** Exercise **
For the listing below, print exactly the lines from the line with "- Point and" to the line with "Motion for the", both included, and nothing beyond them.

** Given information **
--
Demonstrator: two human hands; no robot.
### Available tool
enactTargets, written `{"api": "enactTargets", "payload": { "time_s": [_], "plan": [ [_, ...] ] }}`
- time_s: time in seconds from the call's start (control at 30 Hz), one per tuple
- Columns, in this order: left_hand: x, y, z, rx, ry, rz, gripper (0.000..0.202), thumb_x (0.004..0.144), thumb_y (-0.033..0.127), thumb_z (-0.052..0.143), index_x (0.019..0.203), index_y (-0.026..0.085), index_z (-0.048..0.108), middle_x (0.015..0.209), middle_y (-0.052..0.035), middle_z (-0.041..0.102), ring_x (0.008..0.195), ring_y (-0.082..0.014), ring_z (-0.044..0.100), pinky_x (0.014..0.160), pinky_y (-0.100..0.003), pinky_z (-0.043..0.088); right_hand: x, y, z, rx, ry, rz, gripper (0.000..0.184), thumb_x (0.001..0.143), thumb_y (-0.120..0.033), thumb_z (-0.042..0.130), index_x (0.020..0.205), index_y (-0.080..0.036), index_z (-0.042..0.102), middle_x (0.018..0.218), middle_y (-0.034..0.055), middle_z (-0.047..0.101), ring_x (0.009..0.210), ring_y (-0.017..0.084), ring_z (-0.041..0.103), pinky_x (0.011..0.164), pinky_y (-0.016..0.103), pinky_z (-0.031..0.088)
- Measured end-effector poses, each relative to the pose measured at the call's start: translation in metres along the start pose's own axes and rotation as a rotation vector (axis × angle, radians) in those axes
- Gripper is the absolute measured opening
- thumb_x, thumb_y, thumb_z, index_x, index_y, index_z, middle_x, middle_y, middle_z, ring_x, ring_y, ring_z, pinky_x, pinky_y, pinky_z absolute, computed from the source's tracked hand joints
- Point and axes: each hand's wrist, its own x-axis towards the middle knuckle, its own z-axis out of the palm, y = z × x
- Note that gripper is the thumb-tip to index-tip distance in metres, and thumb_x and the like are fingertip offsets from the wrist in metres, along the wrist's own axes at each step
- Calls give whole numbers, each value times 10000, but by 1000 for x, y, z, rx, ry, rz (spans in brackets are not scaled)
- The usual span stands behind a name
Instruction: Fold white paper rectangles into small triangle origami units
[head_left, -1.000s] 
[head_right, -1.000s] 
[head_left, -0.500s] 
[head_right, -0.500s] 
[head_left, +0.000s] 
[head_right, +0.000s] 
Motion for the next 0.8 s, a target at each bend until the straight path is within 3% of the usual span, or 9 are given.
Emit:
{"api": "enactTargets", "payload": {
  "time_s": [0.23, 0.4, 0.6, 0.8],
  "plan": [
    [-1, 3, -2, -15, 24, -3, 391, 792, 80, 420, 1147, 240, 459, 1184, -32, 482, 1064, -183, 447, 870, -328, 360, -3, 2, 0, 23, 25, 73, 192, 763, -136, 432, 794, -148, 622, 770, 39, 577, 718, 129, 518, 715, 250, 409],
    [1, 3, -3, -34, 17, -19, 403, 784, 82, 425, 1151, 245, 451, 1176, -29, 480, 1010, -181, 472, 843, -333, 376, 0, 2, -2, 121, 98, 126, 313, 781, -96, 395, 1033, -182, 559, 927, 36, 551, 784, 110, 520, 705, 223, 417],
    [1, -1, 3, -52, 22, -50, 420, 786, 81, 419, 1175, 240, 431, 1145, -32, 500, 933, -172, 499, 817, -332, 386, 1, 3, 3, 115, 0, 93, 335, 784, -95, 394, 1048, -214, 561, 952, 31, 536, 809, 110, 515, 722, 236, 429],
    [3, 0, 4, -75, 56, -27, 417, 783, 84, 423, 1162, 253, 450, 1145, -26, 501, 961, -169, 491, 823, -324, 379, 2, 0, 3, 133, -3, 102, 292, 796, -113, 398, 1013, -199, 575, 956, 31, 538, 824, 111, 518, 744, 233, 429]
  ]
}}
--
** Problem solution **
- Point and axes: each hand's wrist, its own x-axis towards the middle knuckle, its own z-axis out of the palm, y = z × x
- Note that gripper is the thumb-tip to index-tip distance in metres, and thumb_x and the like are fingertip offsets from the wrist in metres, along the wrist's own axes at each step
- Calls give whole numbers, each value times 10000, but by 1000 for x, y, z, rx, ry, rz (spans in brackets are not scaled)
- The usual span stands behind a name
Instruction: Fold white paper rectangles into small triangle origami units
[head_left, -1.000s] 
[head_right, -1.000s] 
[head_left, -0.500s] 
[head_right, -0.500s] 
[head_left, +0.000s] 
[head_right, +0.000s] 
Motion for the next 0.8 s, a target at each bend until the straight path is within 3% of the usual span, or 9 are given.

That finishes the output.